The acquisition is worth about $7.64 billion in cash, and pending other transactions could top more than $9 billion.
Albertsons Vice President of Communications, Chris Wilcox said the company does not expect any store-level layoffs as a result of the sale, no stores are expected to close and the Safeway brand may not go away.
"These are strong brands, and we have no current plans to change them, subject to customary government approvals," Wilcox said.
Safeway shoppers who spoke with ABC15 are concerned about what their grocery bills will look like after the merger.
"At Albertsons their prices are higher than Safeway, you do get a better deal here," said Esther Mata.
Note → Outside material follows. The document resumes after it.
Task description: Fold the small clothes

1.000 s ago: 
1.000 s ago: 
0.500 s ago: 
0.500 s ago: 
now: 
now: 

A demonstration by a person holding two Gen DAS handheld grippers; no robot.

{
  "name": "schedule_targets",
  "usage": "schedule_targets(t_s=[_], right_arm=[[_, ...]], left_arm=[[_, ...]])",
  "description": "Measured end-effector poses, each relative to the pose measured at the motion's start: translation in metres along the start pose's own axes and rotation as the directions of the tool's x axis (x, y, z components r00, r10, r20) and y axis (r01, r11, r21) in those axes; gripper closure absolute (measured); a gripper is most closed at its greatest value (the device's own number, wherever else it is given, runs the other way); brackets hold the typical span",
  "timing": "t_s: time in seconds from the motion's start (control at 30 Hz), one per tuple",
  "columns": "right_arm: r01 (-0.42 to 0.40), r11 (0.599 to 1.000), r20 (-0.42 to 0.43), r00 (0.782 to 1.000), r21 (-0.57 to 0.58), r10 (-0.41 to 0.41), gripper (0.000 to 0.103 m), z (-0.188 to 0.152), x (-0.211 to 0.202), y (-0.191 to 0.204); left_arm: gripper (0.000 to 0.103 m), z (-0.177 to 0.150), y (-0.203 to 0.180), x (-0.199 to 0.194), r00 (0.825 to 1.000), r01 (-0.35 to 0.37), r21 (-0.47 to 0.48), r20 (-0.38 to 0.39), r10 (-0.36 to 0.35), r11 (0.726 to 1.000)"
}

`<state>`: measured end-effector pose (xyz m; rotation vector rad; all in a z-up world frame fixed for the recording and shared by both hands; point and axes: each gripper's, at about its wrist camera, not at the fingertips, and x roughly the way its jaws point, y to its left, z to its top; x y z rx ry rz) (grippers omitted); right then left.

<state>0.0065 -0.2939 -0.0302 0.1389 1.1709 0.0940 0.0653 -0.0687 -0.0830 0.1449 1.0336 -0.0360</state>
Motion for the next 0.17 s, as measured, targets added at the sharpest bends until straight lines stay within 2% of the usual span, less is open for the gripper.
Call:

Darion Kootswautewa says the sales he sees at Albertsons are not as appealing as Safeway because you have to buy a set amount to see a savings.
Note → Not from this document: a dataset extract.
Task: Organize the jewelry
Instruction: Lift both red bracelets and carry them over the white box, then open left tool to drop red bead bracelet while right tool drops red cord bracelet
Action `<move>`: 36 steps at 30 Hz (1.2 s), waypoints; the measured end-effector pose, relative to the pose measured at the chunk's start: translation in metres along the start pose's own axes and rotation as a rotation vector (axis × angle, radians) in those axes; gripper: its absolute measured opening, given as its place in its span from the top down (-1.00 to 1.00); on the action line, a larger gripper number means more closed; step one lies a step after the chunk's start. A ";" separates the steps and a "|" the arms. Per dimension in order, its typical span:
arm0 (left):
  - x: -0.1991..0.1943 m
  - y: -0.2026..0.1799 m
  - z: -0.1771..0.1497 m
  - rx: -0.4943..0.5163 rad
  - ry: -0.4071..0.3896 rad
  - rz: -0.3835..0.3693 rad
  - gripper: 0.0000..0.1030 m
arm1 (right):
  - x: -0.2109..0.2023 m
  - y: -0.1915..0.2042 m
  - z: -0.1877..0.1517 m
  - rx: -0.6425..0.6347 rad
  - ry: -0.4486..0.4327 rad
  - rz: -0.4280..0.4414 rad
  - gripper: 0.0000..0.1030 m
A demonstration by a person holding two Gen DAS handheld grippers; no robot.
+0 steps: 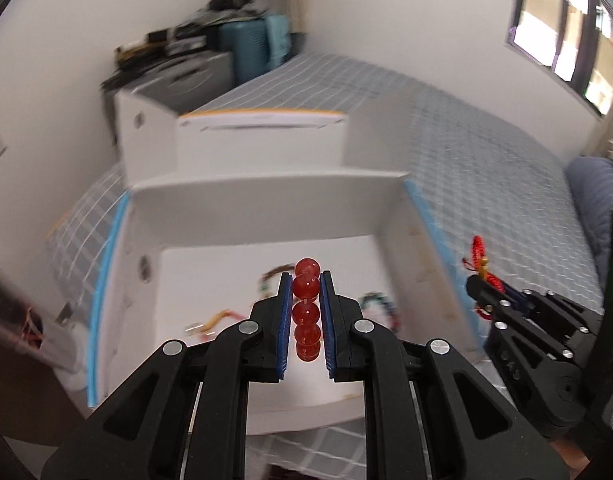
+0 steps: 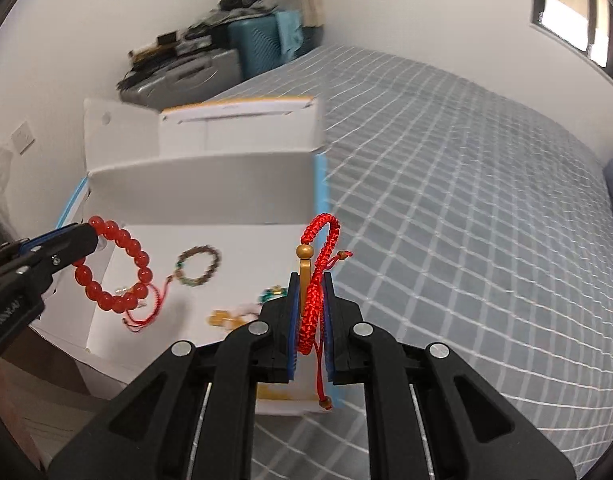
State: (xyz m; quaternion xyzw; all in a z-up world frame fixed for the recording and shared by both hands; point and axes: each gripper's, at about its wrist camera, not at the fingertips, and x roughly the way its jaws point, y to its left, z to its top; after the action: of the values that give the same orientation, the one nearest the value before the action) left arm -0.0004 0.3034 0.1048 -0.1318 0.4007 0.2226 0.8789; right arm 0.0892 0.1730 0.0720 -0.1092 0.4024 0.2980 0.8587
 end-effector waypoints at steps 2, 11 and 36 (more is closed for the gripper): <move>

"It'll have a saving, but you'll have to buy so much more to save, here (Safeway) you don't have to buy five or ten of anything," Kootswautewa said.
Wilcox says the merger will help lower prices for customers.
"We expect the cost-savings that result from this deal will enable us to make a strong investment in improving our stores and lowering prices across a wide range of products," Wilcox said. The deal comes with consolidation in the supermarket industry, which is facing growing competition from big-box retailers, specialty chains, drug stores and even dollar stores.
Cerberus bought five chains including Albertsons and Jewel-Osco from Supervalu Inc. last year. Kroger Co. also recently snapped up regional chain Harris Teeter.
Safeway shareholders will receive $32.50 per share in cash. Pending other deals, the company says the deal is worth roughly $40 per share to stockholders.
Shares of Pleasanton, Calif.-based Safeway Inc. closed at $39.47 Thursday.